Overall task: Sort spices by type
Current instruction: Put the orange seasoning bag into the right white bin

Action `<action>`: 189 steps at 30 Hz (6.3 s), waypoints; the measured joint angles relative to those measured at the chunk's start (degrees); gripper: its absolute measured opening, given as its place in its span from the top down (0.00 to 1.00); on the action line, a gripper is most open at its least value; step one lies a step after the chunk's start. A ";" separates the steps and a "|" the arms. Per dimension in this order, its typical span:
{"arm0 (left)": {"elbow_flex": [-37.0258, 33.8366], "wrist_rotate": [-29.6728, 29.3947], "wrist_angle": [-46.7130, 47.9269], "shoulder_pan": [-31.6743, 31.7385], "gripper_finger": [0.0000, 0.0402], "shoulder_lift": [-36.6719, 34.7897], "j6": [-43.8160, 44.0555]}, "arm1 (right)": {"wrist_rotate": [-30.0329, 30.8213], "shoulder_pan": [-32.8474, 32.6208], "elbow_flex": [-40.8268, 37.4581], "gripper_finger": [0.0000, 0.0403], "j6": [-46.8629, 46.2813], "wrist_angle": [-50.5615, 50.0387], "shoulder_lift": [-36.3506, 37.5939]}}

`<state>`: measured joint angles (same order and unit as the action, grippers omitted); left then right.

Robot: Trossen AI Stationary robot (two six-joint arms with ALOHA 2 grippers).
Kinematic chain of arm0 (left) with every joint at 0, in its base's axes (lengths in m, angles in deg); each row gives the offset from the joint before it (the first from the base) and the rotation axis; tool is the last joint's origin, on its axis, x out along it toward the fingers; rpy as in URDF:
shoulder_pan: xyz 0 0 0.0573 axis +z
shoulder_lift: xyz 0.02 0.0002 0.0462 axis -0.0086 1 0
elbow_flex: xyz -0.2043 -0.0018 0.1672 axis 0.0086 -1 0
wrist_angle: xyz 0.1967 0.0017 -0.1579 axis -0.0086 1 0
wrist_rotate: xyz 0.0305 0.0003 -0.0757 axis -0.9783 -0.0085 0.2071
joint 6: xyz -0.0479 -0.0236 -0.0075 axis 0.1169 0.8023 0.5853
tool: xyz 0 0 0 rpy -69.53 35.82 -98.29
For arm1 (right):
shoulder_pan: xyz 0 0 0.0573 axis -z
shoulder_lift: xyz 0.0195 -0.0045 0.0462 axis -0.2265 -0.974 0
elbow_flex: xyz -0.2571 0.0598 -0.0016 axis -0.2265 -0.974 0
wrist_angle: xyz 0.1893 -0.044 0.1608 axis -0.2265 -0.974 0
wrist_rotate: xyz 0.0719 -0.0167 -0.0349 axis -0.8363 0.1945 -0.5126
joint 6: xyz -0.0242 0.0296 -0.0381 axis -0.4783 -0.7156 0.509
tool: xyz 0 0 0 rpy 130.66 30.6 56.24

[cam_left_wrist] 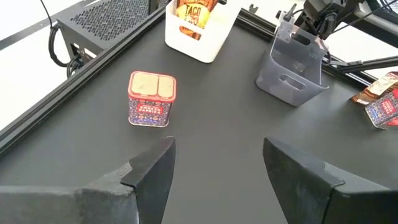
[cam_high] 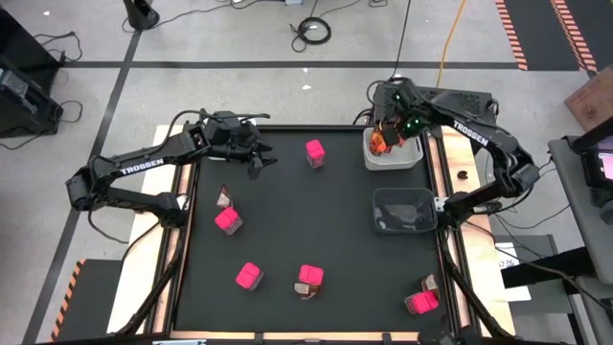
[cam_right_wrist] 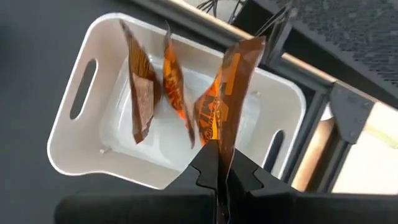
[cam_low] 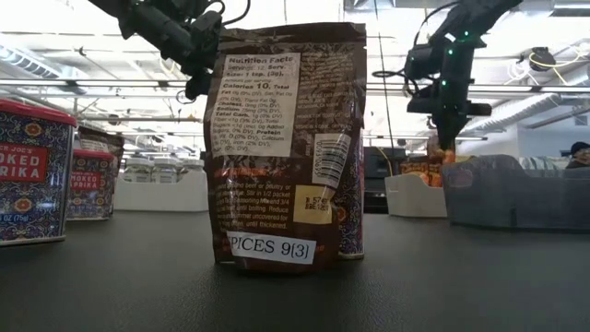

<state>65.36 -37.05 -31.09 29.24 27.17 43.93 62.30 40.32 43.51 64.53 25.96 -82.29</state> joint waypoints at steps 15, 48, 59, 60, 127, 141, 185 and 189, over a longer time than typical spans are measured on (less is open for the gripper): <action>-0.02 0.04 0.04 0.00 0.39 0.00 1.48 | -2.66 0.13 -2.91 1.00 0.37 6.16 -6.89; -0.07 1.43 0.17 -0.24 0.39 -0.02 2.95 | -2.72 0.13 0.41 0.70 -1.56 2.34 -7.67; -0.07 2.72 0.17 -0.24 0.39 -0.03 2.99 | -2.69 -0.08 14.12 0.67 -1.26 -3.68 -7.65; -0.07 3.34 0.18 -0.24 0.39 -0.09 3.02 | -2.63 -0.41 15.50 0.67 -1.24 -3.92 -7.65; 7.32 6.20 27.10 -13.07 0.39 0.00 -2.25 | -27.07 -66.60 32.28 0.67 -31.56 10.29 -27.45; 7.32 8.22 26.70 -17.16 0.39 -0.14 -10.55 | 4.58 -76.80 36.47 0.73 -116.48 17.45 -27.51; 7.34 -1.77 23.44 -26.75 0.39 -0.20 -1.77 | -5.99 -76.17 51.40 0.48 -10.97 0.89 -40.74; 7.34 0.82 25.64 -26.80 0.39 -0.20 -8.02 | -5.57 -76.39 49.42 0.48 -11.95 4.17 -40.74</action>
<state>72.71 -36.23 -5.46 2.44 26.97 35.91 56.73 -36.07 92.93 52.58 30.13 -123.03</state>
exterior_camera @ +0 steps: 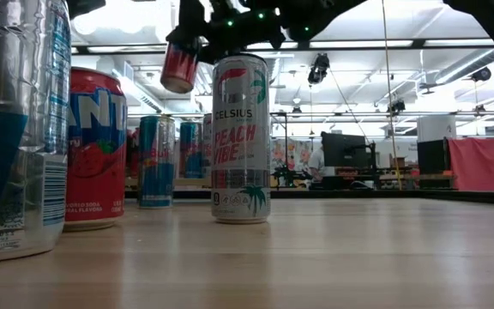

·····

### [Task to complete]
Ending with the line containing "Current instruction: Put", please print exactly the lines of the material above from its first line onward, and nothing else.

### [Solution]
Overall task: Sort spices by type
Current instruction: Put the orange seasoning bag into the right white bin

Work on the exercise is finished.